I have a Kafka source that has a retention of 7 days, and we have a JDBC data store that contains all the data. The data are "trades" and each trade has a amount
I want to create a streaming job that keeps track of "total overall sum of amounts" (totalVolume) over the full history of data both in JDBC store + all new incoming event data via Kafka.
Currently I have 1 batch job that calculates the total sum once and stores in the database, and then a streaming job that picks where the batch job left off, relying on a field named lastVolumeTimestamp and continue adding new comin amounts. Is this the correct way of doing this or is there a more robust way of doing this in Flink SQL? I want to make sure no event is missed.

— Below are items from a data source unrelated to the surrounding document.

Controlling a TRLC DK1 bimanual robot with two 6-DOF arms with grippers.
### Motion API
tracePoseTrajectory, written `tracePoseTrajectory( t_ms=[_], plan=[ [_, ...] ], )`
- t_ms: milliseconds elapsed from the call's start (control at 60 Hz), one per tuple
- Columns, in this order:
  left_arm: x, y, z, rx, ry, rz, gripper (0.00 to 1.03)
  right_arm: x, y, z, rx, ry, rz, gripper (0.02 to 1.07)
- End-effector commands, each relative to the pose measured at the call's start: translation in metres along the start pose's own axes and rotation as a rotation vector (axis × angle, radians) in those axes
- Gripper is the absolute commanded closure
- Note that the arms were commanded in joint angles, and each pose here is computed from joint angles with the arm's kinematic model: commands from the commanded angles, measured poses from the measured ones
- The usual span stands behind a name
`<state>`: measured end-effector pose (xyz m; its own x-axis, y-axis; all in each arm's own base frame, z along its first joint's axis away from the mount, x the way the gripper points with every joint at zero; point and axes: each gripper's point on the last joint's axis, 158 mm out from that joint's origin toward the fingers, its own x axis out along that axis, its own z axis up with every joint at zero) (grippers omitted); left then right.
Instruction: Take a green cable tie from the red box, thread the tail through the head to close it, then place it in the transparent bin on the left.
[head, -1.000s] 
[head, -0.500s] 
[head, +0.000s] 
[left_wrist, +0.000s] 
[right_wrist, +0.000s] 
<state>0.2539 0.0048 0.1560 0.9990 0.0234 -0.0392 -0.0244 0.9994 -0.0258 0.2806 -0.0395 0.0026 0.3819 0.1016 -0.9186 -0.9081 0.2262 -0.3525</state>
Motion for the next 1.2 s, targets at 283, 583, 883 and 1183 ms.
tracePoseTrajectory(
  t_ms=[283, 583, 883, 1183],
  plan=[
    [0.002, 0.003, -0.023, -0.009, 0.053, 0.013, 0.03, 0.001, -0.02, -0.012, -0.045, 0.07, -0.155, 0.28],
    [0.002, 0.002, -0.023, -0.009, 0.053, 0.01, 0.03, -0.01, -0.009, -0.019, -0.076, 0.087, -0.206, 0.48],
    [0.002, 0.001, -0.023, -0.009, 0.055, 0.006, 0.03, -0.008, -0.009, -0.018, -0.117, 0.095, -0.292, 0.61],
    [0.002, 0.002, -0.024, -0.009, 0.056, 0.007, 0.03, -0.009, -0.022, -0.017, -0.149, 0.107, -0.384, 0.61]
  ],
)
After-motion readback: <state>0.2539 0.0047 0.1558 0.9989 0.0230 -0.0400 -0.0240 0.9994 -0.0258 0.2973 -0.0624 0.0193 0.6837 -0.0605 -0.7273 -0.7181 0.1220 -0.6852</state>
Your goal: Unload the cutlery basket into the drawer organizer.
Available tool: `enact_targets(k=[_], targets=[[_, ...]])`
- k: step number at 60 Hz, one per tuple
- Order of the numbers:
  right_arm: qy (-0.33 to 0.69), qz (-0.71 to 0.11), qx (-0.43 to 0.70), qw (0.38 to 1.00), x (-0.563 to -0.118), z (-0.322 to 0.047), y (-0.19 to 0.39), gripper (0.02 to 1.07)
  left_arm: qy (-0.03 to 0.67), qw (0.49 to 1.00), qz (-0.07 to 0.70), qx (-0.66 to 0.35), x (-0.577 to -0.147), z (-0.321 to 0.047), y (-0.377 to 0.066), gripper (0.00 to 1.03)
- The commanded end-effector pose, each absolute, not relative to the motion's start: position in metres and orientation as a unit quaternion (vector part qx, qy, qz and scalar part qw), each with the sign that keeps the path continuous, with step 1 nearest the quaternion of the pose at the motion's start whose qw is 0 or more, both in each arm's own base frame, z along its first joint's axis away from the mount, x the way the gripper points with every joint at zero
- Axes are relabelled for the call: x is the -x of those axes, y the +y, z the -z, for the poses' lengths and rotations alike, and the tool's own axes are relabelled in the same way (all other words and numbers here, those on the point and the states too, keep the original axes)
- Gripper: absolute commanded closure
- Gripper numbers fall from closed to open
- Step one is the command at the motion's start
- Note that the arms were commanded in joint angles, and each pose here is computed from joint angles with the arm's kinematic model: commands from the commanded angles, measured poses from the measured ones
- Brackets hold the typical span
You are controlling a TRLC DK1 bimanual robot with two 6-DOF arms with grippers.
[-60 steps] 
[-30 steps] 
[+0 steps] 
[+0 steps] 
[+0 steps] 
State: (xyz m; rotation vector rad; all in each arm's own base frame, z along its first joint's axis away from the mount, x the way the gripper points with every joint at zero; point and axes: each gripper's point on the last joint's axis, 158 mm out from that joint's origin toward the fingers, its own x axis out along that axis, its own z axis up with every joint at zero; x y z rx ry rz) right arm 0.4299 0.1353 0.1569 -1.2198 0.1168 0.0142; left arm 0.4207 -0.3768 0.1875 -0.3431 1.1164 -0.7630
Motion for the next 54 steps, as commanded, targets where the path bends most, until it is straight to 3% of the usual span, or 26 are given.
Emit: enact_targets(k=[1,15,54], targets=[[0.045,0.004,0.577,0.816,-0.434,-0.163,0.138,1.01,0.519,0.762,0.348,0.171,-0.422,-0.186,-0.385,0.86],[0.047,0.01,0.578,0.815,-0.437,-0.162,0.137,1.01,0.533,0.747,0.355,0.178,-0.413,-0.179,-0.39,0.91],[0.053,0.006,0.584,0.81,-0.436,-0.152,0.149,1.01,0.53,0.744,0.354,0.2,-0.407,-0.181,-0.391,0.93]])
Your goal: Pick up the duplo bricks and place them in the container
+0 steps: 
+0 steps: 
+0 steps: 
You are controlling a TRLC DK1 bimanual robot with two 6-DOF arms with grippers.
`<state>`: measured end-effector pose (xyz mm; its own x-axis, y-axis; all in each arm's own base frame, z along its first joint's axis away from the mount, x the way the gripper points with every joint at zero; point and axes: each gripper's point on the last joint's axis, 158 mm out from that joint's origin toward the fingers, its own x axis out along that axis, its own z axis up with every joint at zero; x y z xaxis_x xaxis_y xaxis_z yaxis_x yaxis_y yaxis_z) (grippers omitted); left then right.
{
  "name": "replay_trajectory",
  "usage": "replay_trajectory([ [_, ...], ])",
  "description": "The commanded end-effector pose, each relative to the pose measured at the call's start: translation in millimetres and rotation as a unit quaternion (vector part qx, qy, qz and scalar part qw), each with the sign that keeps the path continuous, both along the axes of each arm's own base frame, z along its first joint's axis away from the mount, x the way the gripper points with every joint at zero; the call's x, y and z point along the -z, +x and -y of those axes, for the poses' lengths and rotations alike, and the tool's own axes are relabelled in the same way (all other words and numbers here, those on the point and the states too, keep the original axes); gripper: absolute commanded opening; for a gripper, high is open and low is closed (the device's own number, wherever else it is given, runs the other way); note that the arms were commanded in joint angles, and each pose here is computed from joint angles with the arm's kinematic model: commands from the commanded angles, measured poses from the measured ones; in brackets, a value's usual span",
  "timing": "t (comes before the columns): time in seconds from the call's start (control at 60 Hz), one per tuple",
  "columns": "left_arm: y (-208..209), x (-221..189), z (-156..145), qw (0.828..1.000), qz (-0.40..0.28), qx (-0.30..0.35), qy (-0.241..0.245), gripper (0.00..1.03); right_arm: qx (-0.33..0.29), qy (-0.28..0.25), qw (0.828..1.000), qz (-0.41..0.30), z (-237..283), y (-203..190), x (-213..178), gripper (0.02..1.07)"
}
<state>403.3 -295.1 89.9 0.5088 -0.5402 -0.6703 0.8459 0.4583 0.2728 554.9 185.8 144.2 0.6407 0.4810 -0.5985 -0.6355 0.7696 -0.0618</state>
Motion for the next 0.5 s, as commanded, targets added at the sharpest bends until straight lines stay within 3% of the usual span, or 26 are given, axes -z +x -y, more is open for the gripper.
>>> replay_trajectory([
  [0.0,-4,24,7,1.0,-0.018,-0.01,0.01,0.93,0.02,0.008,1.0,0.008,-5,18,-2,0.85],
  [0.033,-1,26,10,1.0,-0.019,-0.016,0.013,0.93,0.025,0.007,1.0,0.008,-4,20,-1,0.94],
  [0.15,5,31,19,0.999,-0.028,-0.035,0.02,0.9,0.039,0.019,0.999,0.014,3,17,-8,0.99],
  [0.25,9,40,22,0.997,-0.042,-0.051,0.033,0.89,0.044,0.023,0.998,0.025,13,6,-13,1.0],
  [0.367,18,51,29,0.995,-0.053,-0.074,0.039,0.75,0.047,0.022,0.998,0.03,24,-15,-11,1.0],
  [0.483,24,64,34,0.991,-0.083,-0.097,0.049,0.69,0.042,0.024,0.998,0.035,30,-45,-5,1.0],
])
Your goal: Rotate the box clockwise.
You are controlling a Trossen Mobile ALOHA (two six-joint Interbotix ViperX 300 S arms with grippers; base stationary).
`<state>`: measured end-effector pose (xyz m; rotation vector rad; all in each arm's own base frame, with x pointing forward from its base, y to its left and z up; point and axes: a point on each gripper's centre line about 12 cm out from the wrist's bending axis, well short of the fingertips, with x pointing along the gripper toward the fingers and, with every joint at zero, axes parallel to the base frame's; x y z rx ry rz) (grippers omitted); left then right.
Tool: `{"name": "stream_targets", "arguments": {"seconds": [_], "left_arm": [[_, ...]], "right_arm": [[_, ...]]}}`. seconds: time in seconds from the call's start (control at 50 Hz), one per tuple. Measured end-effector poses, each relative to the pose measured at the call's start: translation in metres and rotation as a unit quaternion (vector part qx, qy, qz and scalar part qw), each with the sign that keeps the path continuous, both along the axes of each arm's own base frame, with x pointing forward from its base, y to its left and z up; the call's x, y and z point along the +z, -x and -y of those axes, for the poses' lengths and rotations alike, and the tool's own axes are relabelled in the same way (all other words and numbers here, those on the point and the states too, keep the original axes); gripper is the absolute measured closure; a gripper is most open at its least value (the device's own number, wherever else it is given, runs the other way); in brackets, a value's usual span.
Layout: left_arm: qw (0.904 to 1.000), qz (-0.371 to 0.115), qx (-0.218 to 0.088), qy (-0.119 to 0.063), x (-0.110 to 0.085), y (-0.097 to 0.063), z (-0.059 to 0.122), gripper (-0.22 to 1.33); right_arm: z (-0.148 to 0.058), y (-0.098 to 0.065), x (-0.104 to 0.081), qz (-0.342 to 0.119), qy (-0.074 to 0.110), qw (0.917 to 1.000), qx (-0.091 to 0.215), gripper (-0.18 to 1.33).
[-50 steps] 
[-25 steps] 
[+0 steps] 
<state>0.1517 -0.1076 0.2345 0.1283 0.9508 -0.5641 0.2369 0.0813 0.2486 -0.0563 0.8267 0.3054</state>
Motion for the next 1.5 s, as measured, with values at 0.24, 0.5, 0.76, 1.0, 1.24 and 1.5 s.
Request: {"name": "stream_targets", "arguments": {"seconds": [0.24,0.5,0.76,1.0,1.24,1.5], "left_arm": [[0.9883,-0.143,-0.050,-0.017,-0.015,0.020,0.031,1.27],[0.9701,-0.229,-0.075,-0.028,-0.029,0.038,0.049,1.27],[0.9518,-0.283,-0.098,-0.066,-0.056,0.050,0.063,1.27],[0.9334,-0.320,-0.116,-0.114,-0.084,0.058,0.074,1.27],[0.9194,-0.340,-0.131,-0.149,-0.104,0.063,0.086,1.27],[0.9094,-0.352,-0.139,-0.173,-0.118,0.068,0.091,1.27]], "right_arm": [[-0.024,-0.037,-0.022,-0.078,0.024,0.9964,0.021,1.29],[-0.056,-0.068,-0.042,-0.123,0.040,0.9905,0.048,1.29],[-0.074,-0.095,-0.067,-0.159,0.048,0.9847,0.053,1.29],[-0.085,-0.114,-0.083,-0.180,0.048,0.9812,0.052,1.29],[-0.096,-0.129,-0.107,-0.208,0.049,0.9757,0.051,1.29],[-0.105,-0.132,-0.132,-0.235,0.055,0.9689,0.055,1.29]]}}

The batch job looks like this:
INSERT INTO
sink
SELECT
poolId,
SUM(amountUSD) as totalVolume,
MAX(timestamp) as totalVolumeTimestamp
FROM
trades_store -- JDBC backed
GROUP BY poolId
;
And the streaming job looks like this:
CREATE VIEW trades_agg AS
SELECT
ss.poolId,
SUM(ss.amount) as totalVolume,
MAX(ss.tradeTimestamp) as totalVolumeTimestamp,
COALESCE(LAST_VALUE(pl.volumeUSD), 0) as currentTotalVolume
FROM
trades_stream ss
LEFT JOIN
pools_store FOR SYSTEM_TIME AS OF ss.procTime AS pl
ON
ss.poolId = pl.poolId
WHERE
pl.totalVolumeTimestamp IS NULL OR
ss.tradeTimestamp > pl.totalVolumeTimestamp
GROUP BY ss.poolId, pl.poolId
;
INSERT INTO
pools_sink
SELECT
volumeUSD + currentVolumeUSD as totalVolumeUSD,
totalVolumeTimestamp
FROM
trades_agg
WHERE
totalVolumeTimestamp IS NOT NULL AND
totalVolumeTimestamp > 0
;
The most immediate issue is I have to stop the streaming job if I want to run the batch (e.g. to fix some old data).
But the main question is, is this the correct way of using Flink aggregation functions for such task?